**YOUR GOAL**
Look in the material below for the line with "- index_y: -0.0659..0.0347" and the line with "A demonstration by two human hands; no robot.", then set down exactly those two lines and all lines between, nothing more.
★ ★ ★ ★ ★ ★ ★
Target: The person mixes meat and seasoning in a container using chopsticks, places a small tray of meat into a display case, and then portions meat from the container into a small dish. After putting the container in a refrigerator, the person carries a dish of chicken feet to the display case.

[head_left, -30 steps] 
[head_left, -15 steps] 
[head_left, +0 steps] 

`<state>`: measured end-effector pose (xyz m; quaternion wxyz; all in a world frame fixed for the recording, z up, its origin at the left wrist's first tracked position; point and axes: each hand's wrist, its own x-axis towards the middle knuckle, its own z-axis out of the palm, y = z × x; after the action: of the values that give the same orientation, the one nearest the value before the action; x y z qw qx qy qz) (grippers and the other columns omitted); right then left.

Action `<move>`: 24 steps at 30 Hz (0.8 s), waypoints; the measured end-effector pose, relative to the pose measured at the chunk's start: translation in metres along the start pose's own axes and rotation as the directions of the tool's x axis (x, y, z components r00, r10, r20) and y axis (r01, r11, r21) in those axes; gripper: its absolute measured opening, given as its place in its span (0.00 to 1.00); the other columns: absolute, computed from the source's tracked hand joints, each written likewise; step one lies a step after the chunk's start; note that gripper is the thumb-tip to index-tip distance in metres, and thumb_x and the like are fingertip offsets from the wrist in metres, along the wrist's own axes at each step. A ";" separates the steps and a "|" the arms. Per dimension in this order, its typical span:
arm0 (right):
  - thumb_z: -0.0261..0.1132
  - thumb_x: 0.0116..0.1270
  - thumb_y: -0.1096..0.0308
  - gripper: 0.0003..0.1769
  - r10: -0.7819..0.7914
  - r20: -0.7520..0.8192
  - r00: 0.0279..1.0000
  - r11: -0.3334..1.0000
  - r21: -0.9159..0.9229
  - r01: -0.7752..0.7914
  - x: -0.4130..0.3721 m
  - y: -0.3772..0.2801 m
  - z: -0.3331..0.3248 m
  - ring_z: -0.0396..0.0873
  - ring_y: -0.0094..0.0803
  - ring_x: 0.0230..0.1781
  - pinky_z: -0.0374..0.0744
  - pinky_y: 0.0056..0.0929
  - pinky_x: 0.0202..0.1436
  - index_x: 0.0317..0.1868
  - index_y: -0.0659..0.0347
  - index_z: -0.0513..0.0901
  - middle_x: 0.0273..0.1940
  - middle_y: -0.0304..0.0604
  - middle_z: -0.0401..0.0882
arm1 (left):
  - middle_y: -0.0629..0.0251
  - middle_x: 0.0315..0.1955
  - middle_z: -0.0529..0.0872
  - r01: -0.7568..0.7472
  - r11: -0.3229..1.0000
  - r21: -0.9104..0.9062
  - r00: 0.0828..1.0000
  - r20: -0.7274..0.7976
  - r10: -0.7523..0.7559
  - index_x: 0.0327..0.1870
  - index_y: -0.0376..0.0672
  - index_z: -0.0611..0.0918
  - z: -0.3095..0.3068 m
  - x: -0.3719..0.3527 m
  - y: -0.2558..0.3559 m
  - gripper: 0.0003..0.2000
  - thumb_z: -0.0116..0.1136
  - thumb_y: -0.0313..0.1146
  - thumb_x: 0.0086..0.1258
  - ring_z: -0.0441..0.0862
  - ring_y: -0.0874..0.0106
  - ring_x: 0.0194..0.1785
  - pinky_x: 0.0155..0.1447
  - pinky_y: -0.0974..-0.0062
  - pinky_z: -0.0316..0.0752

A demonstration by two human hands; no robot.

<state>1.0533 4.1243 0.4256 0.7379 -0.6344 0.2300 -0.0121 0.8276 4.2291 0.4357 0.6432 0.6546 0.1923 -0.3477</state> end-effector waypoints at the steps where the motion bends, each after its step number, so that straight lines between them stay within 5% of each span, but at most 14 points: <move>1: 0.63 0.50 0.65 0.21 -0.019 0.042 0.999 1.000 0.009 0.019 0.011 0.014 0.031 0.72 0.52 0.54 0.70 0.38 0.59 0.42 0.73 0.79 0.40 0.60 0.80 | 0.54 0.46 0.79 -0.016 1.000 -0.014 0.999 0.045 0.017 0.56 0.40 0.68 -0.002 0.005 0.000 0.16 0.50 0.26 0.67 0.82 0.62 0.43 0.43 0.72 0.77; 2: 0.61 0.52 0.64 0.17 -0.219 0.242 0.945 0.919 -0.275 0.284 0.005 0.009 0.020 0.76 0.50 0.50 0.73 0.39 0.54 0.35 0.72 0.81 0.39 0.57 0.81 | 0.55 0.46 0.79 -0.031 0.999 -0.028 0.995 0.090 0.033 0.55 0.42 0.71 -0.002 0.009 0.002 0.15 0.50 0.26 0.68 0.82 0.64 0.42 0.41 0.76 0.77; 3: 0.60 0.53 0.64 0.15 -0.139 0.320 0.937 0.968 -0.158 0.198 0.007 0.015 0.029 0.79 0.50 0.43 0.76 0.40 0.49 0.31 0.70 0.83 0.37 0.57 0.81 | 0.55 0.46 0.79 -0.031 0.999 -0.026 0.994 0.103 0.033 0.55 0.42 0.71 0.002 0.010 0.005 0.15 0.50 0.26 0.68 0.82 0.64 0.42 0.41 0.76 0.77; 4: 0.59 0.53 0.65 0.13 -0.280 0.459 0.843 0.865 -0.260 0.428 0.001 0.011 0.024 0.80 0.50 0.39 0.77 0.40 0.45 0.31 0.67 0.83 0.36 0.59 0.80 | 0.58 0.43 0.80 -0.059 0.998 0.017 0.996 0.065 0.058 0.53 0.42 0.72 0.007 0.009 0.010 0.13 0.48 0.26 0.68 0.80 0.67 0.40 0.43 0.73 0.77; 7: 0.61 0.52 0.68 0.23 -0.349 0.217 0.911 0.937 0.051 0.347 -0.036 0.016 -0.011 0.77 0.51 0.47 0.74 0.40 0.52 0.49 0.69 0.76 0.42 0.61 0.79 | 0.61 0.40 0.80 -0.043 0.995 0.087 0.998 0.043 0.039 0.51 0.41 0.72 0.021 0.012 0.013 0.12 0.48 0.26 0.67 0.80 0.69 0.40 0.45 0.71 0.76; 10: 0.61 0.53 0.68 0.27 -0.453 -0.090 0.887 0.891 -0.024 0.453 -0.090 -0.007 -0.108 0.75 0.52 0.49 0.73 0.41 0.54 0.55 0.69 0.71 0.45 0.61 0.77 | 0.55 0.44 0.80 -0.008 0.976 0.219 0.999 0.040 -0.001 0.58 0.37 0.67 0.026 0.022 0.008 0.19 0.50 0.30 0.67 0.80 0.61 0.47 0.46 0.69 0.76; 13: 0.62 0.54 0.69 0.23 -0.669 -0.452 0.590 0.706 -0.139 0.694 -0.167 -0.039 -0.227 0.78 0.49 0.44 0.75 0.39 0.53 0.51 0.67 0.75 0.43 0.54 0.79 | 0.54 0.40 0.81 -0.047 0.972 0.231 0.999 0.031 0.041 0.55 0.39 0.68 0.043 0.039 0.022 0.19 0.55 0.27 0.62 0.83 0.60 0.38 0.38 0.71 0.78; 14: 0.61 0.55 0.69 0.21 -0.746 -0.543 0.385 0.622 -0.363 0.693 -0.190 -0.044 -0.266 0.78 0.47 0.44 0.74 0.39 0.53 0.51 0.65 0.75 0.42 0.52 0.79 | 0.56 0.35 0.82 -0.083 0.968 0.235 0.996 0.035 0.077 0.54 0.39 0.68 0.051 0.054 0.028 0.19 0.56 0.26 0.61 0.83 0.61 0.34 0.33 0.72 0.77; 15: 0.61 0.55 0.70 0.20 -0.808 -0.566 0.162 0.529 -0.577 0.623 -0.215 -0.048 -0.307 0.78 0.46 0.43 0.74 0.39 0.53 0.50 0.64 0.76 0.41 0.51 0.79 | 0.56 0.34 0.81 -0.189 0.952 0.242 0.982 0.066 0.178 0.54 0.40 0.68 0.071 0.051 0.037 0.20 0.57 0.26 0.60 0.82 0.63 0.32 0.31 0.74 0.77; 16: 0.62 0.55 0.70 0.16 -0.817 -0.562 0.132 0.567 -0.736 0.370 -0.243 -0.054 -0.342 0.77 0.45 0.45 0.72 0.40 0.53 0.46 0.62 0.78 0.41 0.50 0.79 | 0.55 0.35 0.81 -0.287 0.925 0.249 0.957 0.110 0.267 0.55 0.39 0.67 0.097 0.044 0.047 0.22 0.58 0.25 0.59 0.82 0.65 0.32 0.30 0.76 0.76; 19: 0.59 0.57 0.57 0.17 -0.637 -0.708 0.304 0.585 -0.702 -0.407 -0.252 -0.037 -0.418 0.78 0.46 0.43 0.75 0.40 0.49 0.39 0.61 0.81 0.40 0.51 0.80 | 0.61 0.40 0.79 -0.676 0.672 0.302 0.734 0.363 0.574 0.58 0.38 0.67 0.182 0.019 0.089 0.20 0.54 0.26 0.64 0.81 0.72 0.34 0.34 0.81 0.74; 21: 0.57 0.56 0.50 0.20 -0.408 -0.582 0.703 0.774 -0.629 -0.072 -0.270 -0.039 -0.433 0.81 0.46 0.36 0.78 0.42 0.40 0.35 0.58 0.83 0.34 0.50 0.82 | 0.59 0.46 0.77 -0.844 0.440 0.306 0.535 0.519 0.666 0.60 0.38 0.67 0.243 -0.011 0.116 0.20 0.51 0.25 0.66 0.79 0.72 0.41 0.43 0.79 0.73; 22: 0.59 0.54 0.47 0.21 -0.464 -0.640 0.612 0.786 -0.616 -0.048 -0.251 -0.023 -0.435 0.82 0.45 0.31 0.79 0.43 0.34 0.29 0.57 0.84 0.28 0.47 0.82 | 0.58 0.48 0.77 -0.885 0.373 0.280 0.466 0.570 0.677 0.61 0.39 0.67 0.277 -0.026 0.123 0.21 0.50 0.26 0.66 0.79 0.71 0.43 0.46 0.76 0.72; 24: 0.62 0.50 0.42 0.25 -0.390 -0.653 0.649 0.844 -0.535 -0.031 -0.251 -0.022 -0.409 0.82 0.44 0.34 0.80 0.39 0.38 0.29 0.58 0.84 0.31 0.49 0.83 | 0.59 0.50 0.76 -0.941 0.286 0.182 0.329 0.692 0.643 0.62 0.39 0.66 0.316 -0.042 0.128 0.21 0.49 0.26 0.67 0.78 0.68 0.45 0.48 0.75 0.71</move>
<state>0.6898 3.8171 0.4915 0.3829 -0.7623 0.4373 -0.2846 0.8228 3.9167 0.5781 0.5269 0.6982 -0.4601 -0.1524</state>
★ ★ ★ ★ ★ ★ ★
**SOLUTION FOR THIS EXERCISE**
  - index_y: -0.0659..0.0347
  - index_z: -0.0513..0.0901
  - middle_x: 0.0273..0.1940
  - middle_y: -0.0304..0.0604
  - middle_z: -0.0401..0.0882
arm1 (left):
  - middle_y: -0.0629..0.0251
  - middle_x: 0.0315..0.1955
  - middle_z: -0.0529..0.0872
  - r01: -0.7568..0.7472
  - r11: -0.3229..1.0000
  - r21: -0.9104..0.9062
  - r00: 0.0828..1.0000
  - r20: -0.7274..0.7976
  - r10: -0.7523..0.7559
  - index_x: 0.0327..0.1870
  - index_y: -0.0376..0.0672
  - index_z: -0.0611..0.0918
  - z: -0.3095..0.3068 m
  - x: -0.3719..0.3527 m
  - y: -0.2558..0.3559 m
  - gripper: 0.0003..0.2000
  - thumb_z: -0.0116..0.1136
  - thumb_y: -0.0313..0.1146
  - thumb_x: 0.0086..0.1258
  - ring_z: -0.0441..0.0862
  - ring_y: -0.0874..0.0106
  - ring_x: 0.0194..0.1785
  - pinky_x: 0.0155..0.1447
  - pinky_y: -0.0974..-0.0062
  - pinky_z: -0.0316..0.0752

A demonstration by two human hands; no robot.

Exercise complete, with nothing further to add.